If you’re a baseball fan you know that what followed was the greatest World Series of all time.

It peaked in Game 6, where a Sox sub named Bernie Carbo hit a three-run homer to tie it in the eighth, and Carlton Fisk waved his homer fair in the 12th to win it. I honestly don’t remember if I saw the Fisk homer live — I’m guessing it was past my bedtime by then — but they replayed it so many times right after (even on our TV with only three channels) that it felt like I was watching it live, and still does even now that I’ve seen the highlight probably a thousand times.

So the Red Sox became my second team. Of course they lost the Series in Game 7. And then… well, if you’re  a sports fan there’s no need to rehash it, so let’s just say they spent the next 29 years shattering hearts. It was like Houdini in reverse. They found a way to die every time.

In ’86 (the same year as the Bob Horner four-homer game — wow, was that a tough season) I was at my first job, covering night cops in Augusta, Ga., and living in a one-room apartment with a king-size bed and a dorm-size fridge. But it was walking distance to a great bar called the Red Lion, and I was making new friends, and the Red Sox were finally going to win the World Series. They were up 3 games to 2 on the New York Mets and led going into the bottom of the ninth.

They got the first out. One of my friends called, let the phone ring once and hung up — just to let me know he was thinking about me.

They got the second out. The phone rang again, just once.

It didn’t ring again.

There were a couple of singles and a wild pitch and finally the ball that rolled through Bill Buckner’s legs, and somehow the Sox — one pitch away from their first world series in 68 years — had blown it. They lost Game 7 as destiny ordained and kept their crown as the most agony-twisted team in sports.

A few years later, the Braves got good. The team that never won anything started going to the World Series every year. In 1995 they broke through and won, and I hugged my buddies in my friend’s living room in Atlanta as we laughed at Ted Turner giving drunken interviews on the field. We had watched all those losing games, sat through all those poundings, and had come out on the other side.

Nine years later, I watched with my same friend as the Yankees pounded the Red Sox in the A.L. Championship Series to go up 3-0. One more game and the Red Sox would be disappointments again. Except  — and I still can hardly believe this to write it — they beat the Yankees four straight and then the St. Louis Cardinals four more to win the World Series for the first time since 1918. I saw that last World Series game in a hotel room in Florida with a king-size bed and a dorm-size fridge. The world circles.

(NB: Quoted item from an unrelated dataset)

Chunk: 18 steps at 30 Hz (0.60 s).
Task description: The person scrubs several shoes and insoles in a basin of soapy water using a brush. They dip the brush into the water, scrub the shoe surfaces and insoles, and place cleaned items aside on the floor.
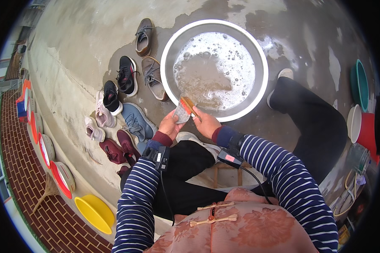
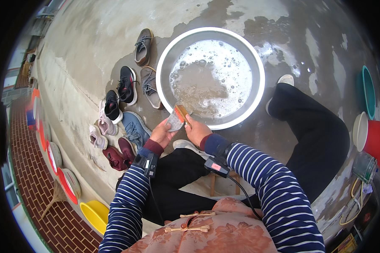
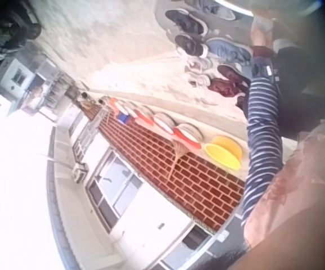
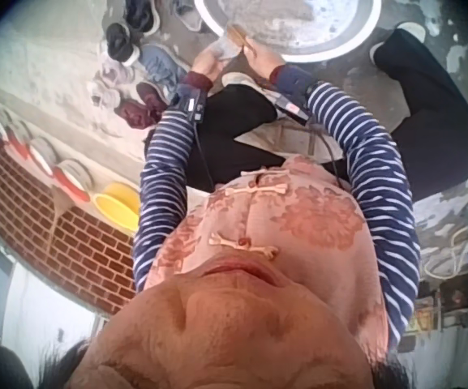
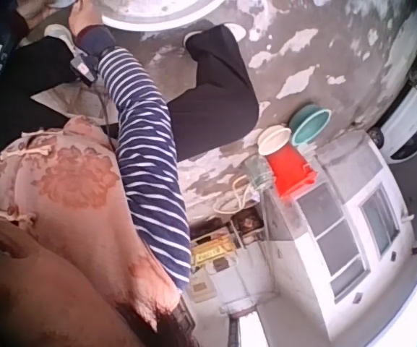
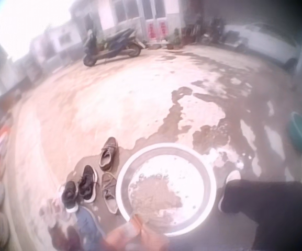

I never wanted to root for losers. I never wanted to be a baseball bigamist. But that’s where I’ve ended up, and now I’m living in the home of my tied-for-first favorite team, and they show every single game on TV, and it looks like they’re bound for the playoffs again.

My friends have asked me who I’d root for if the Braves played the Sox in the World Series. I’ve never had a good answer. But I just looked back over this post and noticed that I said “they” when I talked about the Red Sox and “we” when I talked about the Braves. Sometimes the back of your mind knows stuff that the rest of you doesn’t.